Write out the stretch of lines below that begins at the line with "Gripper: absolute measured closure" and ends at the line with "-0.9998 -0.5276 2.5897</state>", including both, exactly as given and nothing more.

-- Input material follows --

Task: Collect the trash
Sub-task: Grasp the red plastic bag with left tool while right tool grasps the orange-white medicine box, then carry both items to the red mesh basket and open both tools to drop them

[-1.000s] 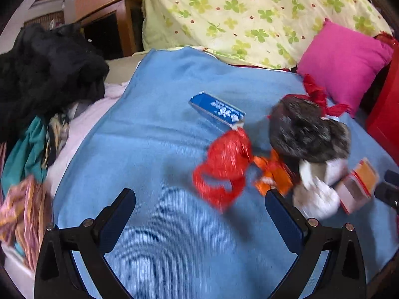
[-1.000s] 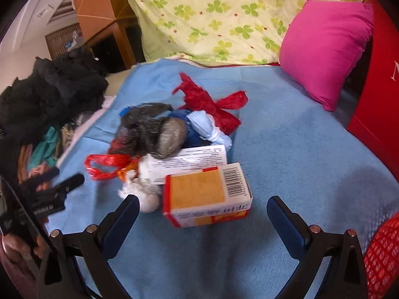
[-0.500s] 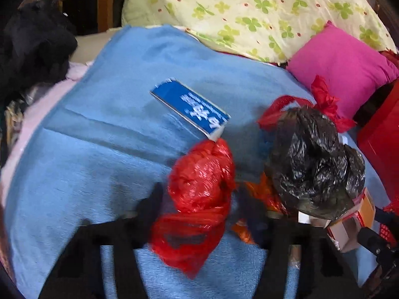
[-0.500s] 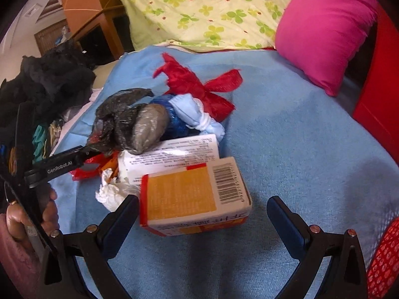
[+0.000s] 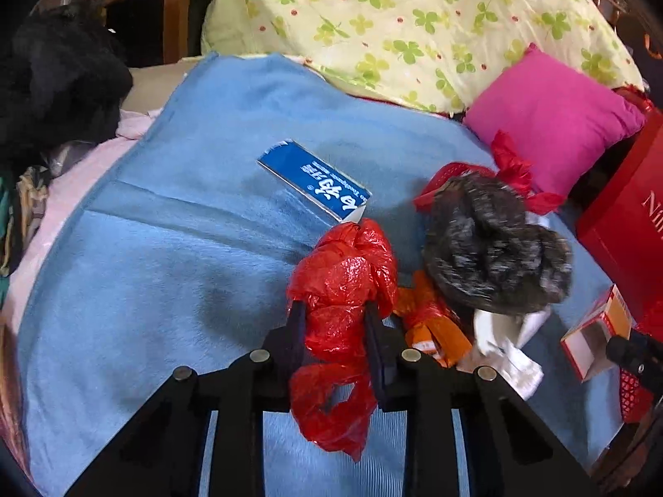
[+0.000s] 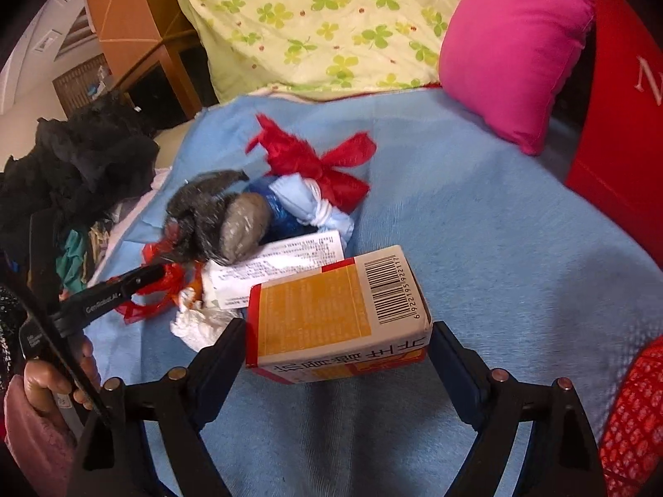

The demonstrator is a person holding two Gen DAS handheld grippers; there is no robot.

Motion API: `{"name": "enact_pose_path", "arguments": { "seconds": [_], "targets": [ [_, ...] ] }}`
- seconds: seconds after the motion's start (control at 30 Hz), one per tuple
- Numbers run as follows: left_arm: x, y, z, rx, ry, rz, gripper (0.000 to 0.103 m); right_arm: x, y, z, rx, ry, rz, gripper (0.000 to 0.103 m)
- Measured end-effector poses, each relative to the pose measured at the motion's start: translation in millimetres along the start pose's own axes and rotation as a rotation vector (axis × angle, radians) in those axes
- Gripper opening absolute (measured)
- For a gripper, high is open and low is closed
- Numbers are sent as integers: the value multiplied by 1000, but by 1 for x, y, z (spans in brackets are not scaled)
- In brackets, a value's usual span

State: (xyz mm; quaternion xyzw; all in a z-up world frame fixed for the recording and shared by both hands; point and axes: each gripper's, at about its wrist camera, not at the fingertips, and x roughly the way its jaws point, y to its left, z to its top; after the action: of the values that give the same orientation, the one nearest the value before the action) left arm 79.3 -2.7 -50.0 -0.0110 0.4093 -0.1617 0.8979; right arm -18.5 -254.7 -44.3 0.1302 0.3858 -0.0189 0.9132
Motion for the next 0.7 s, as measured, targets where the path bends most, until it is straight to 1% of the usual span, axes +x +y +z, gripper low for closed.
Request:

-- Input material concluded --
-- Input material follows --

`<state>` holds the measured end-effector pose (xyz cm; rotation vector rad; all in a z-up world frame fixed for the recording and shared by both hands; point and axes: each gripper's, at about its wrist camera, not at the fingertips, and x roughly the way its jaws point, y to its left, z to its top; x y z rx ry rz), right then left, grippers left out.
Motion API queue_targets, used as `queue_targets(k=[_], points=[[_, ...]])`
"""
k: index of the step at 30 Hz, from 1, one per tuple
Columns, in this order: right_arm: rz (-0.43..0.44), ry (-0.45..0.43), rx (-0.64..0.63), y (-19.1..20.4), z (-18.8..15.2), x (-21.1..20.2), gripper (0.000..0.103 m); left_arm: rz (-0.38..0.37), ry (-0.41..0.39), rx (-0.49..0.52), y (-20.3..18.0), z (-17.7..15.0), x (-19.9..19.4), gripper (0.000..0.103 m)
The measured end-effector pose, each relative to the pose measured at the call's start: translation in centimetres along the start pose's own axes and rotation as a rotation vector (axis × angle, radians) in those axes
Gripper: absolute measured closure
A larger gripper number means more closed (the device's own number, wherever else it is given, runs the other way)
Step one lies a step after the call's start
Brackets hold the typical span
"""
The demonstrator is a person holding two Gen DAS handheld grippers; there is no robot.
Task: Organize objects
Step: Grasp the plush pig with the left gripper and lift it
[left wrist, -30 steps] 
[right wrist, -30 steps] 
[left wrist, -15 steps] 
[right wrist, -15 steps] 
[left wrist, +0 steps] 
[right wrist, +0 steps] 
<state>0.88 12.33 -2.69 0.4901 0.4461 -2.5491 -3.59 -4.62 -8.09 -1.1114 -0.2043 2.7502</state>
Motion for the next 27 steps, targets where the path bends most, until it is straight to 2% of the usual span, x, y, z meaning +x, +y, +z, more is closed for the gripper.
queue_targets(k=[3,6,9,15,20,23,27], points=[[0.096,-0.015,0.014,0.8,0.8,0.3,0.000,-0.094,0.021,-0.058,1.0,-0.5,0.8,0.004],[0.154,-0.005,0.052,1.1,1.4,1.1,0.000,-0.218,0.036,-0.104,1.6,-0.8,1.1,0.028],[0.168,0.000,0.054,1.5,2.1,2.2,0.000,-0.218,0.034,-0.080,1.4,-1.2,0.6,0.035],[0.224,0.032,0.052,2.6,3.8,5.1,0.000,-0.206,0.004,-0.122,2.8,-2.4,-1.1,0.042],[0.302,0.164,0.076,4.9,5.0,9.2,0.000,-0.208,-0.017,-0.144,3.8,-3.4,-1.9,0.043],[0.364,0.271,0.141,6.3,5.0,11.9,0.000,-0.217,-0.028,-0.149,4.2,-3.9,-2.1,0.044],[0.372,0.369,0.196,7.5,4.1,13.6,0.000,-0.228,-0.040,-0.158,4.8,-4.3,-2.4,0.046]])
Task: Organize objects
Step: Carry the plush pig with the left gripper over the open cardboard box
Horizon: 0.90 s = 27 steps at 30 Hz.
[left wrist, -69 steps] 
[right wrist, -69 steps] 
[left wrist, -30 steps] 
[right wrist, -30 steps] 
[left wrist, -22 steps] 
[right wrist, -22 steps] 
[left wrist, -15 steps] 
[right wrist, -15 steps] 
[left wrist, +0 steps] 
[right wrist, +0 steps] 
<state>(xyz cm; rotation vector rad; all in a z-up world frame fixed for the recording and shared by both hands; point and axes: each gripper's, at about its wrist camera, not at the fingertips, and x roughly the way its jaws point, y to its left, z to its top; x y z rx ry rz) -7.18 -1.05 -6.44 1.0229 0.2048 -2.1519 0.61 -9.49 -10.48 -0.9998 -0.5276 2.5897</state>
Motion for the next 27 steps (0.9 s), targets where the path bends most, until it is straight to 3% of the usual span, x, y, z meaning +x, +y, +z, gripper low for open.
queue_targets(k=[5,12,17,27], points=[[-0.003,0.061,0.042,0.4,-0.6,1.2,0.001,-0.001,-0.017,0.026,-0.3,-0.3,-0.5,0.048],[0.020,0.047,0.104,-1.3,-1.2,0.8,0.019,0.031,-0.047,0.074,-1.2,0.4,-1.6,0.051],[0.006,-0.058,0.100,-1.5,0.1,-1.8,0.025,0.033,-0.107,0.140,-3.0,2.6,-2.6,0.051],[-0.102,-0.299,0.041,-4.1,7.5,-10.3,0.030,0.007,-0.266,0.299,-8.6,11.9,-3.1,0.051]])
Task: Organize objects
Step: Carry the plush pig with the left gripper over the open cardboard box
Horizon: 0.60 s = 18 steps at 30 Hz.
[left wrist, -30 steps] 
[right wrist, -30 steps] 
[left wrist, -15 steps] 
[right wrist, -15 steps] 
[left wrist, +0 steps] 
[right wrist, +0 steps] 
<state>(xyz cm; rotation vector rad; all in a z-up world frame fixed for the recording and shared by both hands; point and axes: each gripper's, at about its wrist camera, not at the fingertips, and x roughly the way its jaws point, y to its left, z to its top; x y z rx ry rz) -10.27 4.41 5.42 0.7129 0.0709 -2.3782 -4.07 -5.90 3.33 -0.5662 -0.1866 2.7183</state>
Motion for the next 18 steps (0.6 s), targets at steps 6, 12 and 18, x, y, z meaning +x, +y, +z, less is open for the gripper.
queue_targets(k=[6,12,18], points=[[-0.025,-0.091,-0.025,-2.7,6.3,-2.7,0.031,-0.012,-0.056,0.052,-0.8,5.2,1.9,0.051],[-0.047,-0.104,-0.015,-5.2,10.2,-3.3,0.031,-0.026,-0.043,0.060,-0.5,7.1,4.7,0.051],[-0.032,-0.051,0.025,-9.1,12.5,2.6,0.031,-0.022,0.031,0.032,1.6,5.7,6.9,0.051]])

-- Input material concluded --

* [Written solution]
Gripper: absolute measured closure
A larger gripper number means more closed (the device's own number, wherever else it is given, runs the other way)
Step one lies a step after the call's start
Brackets hold the typical span
"""
The demonstrator is a person holding two Gen DAS handheld grippers; there is no robot.
Task: Organize objects
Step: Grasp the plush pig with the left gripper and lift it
[left wrist, -30 steps] 
[right wrist, -30 steps] 
[left wrist, -15 steps] 
[right wrist, -15 steps] 
[left wrist, +0 steps] 
[right wrist, +0 steps] 
<state>0.88 12.33 -2.69 0.4901 0.4461 -2.5491 -3.59 -4.62 -8.09 -1.1114 -0.2043 2.7502</state>
Motion for the next 27 steps, targets where the path bends most, until it is straight to 2% of the usual span, x, y, z meaning +x, +y, +z, more is closed for the gripper.
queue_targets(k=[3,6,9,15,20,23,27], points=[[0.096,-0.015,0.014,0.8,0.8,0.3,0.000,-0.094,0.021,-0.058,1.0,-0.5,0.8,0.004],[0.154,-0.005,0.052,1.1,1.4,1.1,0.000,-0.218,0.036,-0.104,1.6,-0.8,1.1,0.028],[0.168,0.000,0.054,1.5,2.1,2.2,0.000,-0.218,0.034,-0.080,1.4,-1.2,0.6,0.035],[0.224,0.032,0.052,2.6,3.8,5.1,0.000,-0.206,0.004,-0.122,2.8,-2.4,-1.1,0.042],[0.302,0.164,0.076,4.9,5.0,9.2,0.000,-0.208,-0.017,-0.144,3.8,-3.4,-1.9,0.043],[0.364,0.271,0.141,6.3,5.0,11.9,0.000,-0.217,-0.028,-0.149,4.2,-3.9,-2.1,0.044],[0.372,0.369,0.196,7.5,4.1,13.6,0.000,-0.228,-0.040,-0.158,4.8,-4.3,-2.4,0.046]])
Task: Organize objects
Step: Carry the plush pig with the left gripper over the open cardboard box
Horizon: 0.90 s = 27 steps at 30 Hz.
[left wrist, -69 steps] 
[right wrist, -69 steps] 
[left wrist, -30 steps] 
[right wrist, -30 steps] 
[left wrist, -22 steps] 
[right wrist, -22 steps] 
[left wrist, -15 steps] 
[right wrist, -15 steps] 
[left wrist, +0 steps] 
[right wrist, +0 steps] 
<state>(xyz cm; rotation vector rad; all in a z-up world frame fixed for the recording and shared by both hands; point and axes: each gripper's, at about its wrist camera, not at the fingertips, and x roughly the way its jaws point, y to its left, z to its top; x y z rx ry rz) -7.18 -1.05 -6.44 1.0229 0.2048 -2.1519 0.61 -9.49 -10.48 -0.9998 -0.5276 2.5897</state>

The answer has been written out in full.